= Beginning of Section =

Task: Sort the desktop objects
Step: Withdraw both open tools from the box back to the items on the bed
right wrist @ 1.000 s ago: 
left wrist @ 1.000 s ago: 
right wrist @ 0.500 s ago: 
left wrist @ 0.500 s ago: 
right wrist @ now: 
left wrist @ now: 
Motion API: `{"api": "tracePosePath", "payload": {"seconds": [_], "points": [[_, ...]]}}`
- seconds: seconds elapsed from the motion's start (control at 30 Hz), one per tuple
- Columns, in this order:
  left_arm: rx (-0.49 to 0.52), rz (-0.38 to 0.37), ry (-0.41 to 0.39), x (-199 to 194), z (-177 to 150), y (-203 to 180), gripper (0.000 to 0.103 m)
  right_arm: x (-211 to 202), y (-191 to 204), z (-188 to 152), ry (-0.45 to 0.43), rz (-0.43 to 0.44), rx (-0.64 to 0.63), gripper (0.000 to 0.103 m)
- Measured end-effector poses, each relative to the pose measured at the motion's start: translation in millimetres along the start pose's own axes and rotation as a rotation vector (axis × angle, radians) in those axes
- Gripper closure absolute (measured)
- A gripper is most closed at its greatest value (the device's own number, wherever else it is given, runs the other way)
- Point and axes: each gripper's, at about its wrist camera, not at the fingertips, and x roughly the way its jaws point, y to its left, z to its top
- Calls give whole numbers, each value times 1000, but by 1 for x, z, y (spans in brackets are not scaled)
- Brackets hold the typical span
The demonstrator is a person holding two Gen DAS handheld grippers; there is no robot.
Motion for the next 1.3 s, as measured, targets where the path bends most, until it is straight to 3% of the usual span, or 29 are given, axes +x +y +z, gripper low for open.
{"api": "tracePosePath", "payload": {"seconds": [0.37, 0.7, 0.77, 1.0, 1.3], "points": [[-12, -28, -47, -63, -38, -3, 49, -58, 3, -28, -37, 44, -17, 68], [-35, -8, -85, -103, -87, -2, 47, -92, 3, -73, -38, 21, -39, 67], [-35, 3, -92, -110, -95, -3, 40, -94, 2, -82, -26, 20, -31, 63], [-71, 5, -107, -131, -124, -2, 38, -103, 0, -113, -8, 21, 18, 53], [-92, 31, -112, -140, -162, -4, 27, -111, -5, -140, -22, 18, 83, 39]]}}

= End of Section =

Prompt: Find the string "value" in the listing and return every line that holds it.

Problem solution:
- A gripper is most closed at its greatest value (the device's own number, wherever else it is given, runs the other way)
- Calls give whole numbers, each value times 1000, but by 1 for x, z, y (spans in brackets are not scaled)

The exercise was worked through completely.